But, given the history of politics in Bangladesh since the country emerged through a war of liberation against Pakistan in 1971, a multiplicity of factors – many of them linked to foreign interests – has consistently muddled the internal situation. Successive American administrations have not quite been able to reconcile themselves to the emergence of such nationalistic governments as those led by Sheikh Mujibur Rahman, Bangladesh’s founder and father of the present prime minister, and by Sheikh Hasina. Conversely, the US has historically appeared to be content working with the military and quasi-military regimes which, for very many years, kept the country in their grip till the Awami League returned to power for the first time since 1975 in June 1996.
For the majority of Bangladeshis, the Awami League, warts and all, remains the embodiment of hope for the future
The pressure exerted on the Sheikh Hasina government is also a reality in terms of the foreign policy Dhaka has exercised in recent times. On Ukraine, Bangladesh has condemned the Russian invasion but at the same time has made it clear that Western sanctions against Moscow have been badly hurting the economies of small nations. Bangladesh’s foreign policy today is rather evenly balanced in terms of its dealings with India, Russia and China. Cooperation with India encompasses a diversity of areas, while with China, Bangladesh has been developing closer links in a number of economically beneficial regions. With Russia, the development of the Rooppur nuclear power plant is a significant instance of bilateral ties.

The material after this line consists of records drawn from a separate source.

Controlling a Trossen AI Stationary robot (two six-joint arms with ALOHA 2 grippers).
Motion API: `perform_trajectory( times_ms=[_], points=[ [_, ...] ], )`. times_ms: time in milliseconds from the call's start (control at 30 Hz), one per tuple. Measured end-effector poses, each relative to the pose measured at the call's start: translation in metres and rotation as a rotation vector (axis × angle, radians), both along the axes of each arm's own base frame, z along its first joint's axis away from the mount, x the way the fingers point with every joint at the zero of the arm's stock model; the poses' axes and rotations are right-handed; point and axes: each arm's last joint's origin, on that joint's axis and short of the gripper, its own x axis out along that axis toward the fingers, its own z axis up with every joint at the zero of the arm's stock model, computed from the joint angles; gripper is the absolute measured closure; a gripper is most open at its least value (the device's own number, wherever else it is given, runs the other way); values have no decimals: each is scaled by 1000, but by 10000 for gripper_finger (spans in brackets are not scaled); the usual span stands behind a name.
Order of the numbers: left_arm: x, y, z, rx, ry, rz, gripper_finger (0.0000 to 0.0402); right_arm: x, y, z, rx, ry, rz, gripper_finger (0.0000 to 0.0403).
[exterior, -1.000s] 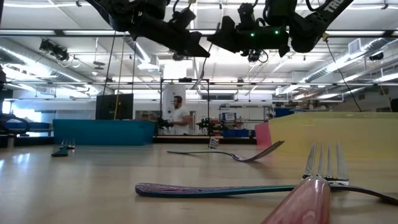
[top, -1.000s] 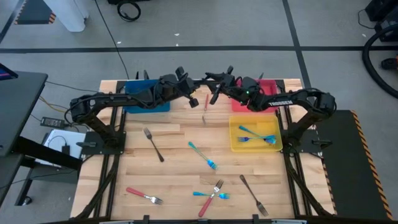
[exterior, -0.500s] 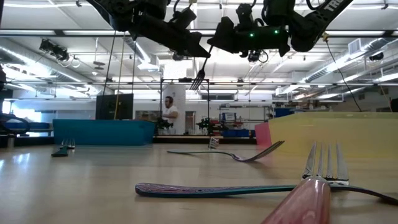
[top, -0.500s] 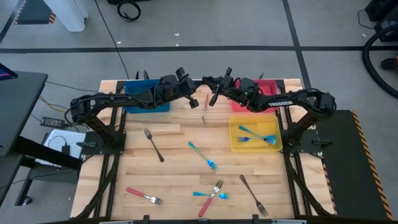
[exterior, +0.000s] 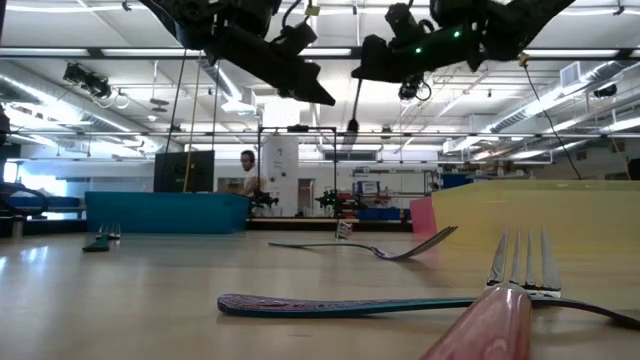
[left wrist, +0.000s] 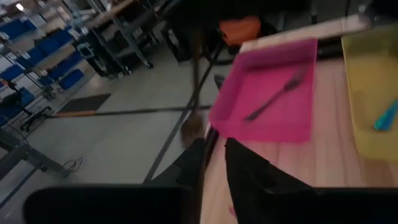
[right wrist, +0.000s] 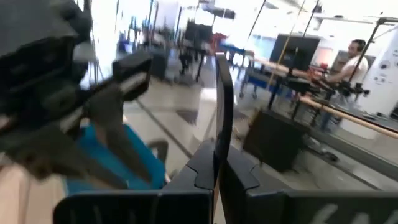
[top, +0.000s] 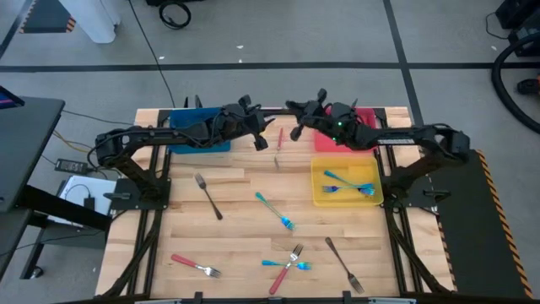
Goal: Sort silverware by color (type)
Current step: Put the top right black fork into the red bin
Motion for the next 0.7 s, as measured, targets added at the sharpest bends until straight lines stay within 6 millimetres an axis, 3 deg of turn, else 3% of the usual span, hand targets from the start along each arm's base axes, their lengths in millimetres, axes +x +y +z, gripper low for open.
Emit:
perform_trajectory(
  times_ms=[300,700],
  points=[
    [2,-18,-13,-62,119,-41,291,-42,17,3,47,366,-194,393],
    [5,-49,-23,-155,205,-97,291,-75,1,-40,221,849,-325,392]
  ],
)
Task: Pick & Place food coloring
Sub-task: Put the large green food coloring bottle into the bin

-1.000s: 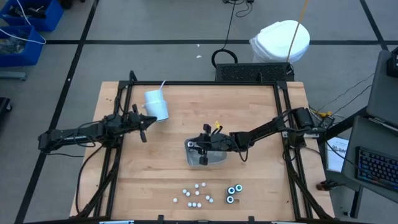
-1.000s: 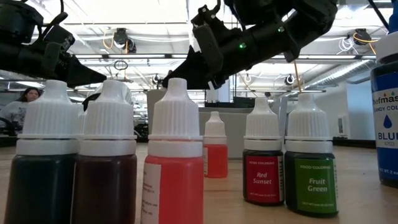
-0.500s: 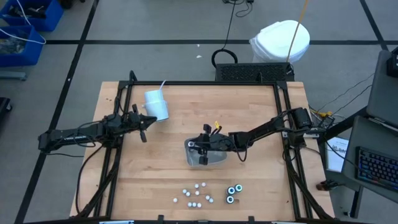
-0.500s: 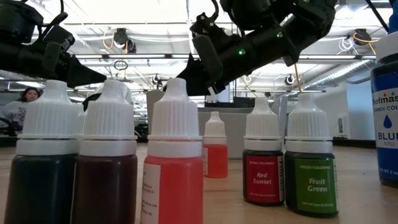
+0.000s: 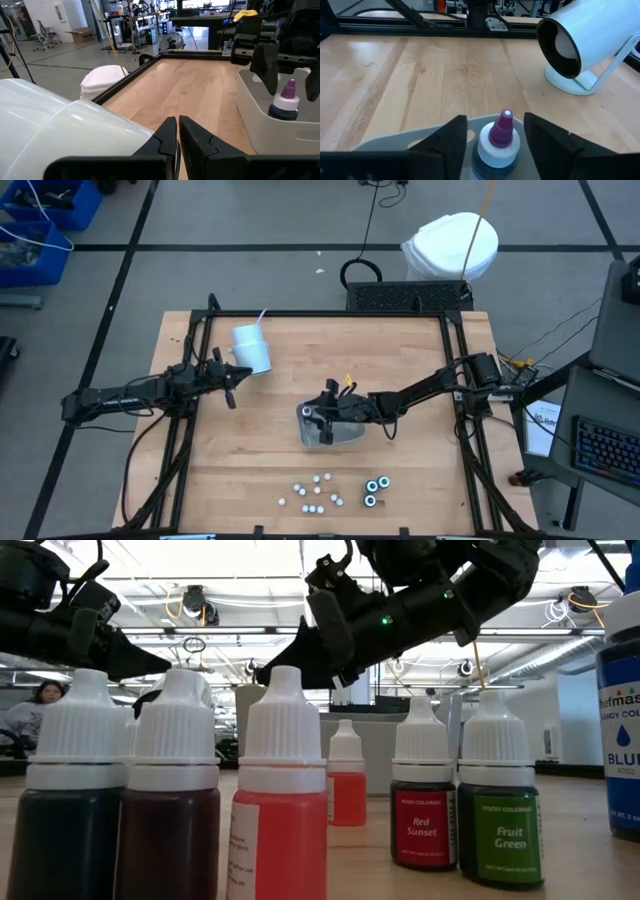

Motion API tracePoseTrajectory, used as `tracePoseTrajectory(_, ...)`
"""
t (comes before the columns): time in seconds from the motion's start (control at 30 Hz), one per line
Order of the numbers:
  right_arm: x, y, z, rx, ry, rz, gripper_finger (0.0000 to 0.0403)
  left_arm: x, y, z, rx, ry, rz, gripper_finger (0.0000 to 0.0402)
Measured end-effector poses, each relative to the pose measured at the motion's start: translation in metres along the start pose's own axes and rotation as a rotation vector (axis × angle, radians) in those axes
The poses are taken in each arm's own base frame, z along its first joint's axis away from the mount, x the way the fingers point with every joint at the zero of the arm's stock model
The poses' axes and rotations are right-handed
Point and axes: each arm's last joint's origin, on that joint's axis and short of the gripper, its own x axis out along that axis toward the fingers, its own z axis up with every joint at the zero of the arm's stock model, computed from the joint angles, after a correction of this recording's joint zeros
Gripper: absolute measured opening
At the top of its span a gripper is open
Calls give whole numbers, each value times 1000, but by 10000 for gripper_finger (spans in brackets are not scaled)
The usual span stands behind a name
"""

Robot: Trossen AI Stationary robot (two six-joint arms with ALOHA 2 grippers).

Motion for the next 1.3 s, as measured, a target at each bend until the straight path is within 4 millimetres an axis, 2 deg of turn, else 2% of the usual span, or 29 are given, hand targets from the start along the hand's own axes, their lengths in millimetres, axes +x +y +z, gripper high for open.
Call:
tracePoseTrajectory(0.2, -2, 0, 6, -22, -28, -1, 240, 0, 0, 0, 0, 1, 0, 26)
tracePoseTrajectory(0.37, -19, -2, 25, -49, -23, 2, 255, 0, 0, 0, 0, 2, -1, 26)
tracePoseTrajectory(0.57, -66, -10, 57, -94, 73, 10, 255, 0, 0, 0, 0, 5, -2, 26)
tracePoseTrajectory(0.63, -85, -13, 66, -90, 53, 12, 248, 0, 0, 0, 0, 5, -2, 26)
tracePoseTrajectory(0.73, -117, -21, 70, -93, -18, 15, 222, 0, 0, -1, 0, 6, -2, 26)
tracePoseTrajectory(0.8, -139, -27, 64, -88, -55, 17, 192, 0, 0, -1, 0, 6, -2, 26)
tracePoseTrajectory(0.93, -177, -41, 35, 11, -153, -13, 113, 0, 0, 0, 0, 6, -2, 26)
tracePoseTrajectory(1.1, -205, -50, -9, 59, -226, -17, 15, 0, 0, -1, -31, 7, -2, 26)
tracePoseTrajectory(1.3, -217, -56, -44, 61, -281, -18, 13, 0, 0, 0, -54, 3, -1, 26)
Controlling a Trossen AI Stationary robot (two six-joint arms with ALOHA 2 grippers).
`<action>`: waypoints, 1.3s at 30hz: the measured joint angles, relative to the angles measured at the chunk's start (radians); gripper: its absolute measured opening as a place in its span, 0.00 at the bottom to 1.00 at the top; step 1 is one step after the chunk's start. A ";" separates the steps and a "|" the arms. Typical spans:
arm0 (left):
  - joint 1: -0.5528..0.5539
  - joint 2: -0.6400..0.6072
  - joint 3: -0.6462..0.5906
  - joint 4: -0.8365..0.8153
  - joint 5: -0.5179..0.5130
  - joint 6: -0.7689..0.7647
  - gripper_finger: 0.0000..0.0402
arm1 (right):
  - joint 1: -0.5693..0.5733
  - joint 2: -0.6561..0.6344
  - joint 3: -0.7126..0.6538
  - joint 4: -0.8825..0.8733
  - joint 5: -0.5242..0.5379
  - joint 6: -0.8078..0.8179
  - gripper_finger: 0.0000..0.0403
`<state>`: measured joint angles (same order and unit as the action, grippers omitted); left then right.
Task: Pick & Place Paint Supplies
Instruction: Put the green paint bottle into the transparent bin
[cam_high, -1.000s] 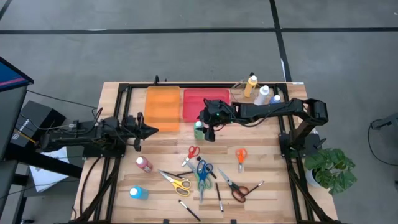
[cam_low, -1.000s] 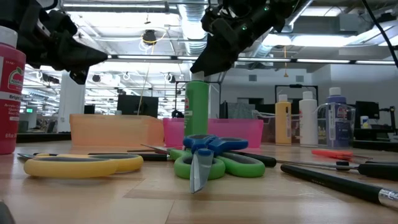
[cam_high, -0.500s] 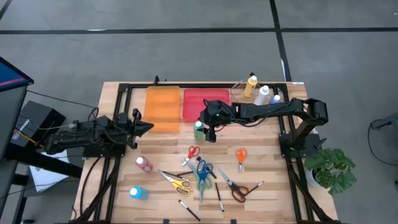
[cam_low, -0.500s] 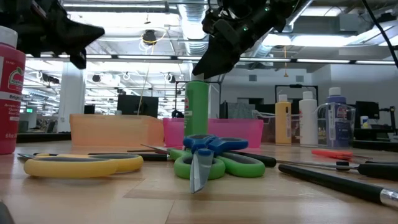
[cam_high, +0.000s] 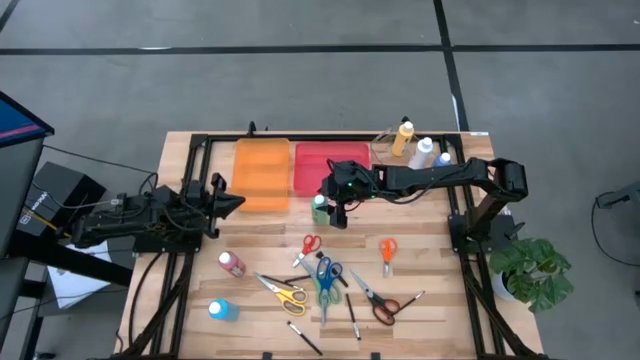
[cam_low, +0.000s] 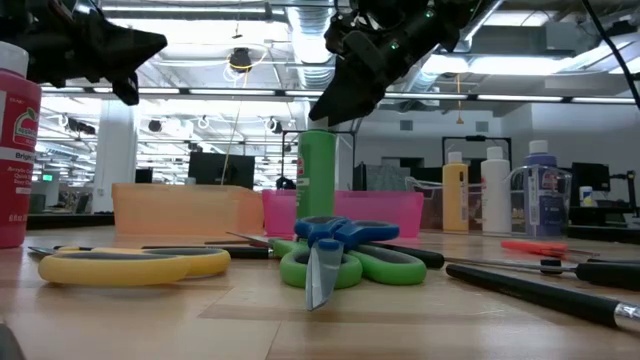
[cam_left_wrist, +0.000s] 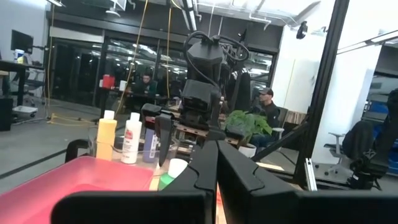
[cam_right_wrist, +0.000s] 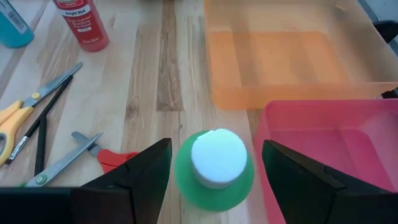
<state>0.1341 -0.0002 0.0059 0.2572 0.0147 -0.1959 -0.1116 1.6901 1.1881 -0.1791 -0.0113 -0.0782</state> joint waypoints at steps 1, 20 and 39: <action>0.000 0.000 0.000 -0.001 0.000 0.000 0.00 | 0.000 0.000 0.000 0.000 0.000 0.000 0.62; 0.000 0.000 0.000 -0.001 0.000 0.000 0.00 | -0.002 0.000 0.000 0.000 0.000 -0.027 0.45; 0.000 0.000 0.000 -0.001 0.000 0.000 0.00 | 0.004 0.000 0.000 -0.003 0.000 -0.047 0.33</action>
<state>0.1341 -0.0002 0.0059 0.2558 0.0149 -0.1959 -0.1071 1.6901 1.1881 -0.1821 -0.0113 -0.1252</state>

Obviously, Washington is not very happy with Dhaka’s increasingly close ties with Beijing. Its objective appears to be one of luring Bangladesh away from China and towards circumstances where it might end up being part of such regional bodies as the Quad. That places Dhaka between a rock and a hard place. On the one hand, it has its time-tested friend Delhi now part of Quad and reaching newer heights in its ties with Washington (as witnessed by Prime Minister Narendra Modi’s recent state visit to the US). On the other, it cannot antagonise China, which recently helped Bangladesh and Myanmar to reach an initial deal on the return of a thousand Rohingya refugees to their homes in Rakhine state.
At home, pressure from the opposition grows, though it is not clear if it will be able to sustain it, despite the US threat over visas. The BNP and other parties in the anti-government tent have been clamouring for the forthcoming elections to be conducted by a caretaker administration, a demand the Awami League government has dismissed on the grounds that the caretaker provision in the constitution was abolished in 2015.

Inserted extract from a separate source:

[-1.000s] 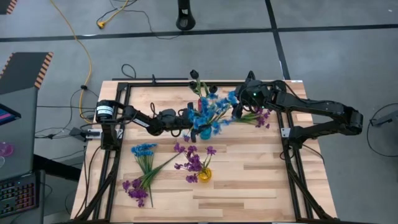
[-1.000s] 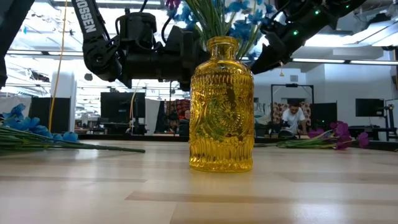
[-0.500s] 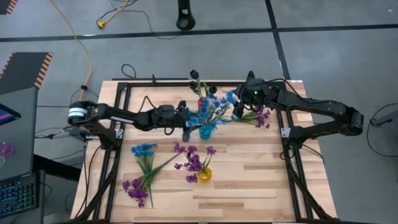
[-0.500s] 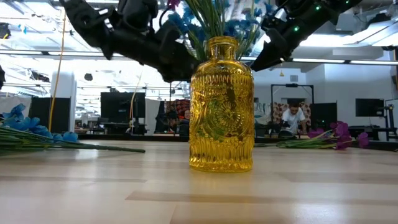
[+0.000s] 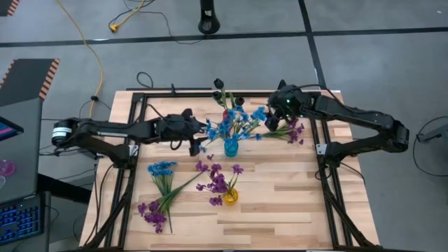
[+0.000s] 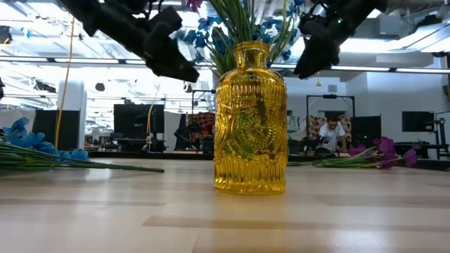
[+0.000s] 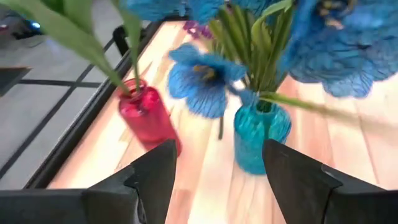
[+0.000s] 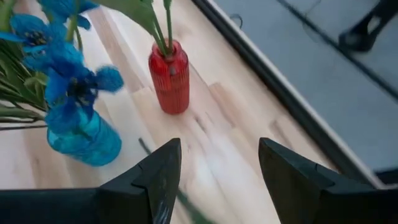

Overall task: Sort flowers into vase by color
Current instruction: Put the top violet flower into the yellow crystal vase

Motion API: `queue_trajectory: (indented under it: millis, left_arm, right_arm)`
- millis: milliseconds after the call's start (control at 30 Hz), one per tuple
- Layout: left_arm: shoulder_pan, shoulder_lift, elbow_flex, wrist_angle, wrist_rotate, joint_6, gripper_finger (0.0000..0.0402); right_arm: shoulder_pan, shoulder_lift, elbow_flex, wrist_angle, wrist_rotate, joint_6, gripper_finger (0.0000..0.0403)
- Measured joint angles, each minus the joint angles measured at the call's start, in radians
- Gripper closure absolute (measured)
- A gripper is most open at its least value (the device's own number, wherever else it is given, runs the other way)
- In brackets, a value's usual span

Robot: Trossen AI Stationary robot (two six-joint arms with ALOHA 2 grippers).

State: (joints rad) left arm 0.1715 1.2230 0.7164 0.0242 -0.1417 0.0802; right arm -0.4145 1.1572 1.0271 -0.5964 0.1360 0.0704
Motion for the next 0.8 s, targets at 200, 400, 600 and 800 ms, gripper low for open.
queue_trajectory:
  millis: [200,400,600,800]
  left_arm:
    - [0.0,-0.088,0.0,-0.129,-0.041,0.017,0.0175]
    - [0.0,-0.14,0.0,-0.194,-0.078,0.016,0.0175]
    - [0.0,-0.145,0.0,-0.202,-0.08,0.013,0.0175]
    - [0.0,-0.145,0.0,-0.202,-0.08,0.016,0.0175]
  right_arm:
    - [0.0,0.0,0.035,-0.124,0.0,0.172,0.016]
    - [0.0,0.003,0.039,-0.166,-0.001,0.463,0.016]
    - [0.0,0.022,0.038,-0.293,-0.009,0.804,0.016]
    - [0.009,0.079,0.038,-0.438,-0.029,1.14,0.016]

For a vast majority of Bangladesh’s citizens, it is the Awami League, warts and all, which remains the embodiment of hope for the future. True, there are all the allegations of corruption, of money laundering, of media suppression through draconian laws. But there is that other, bleaker picture – of the opposition BNP and its allies taking Bangladesh, should they manage to come to power, back to the darkness which loomed over the country between 1975 and 1996 and again between 2001 and 2006. Those were times when history was undermined, Bangladesh’s political heritage was pushed under the rug and governance slipped into the hands of forces too willing to adopt the denial of history as a plank of policy.
On Sheikh Hasina’s judgment and on the political astuteness of her government depends the route Bangladesh will take in the future. It is an embattled administration, buffeted as it is by bad winds all around, which the Prime Minister leads. She will need to navigate the boat with wisdom and with patience. And she will need to reach out to all sections of the population, to convince them that her policies, and her party, matter.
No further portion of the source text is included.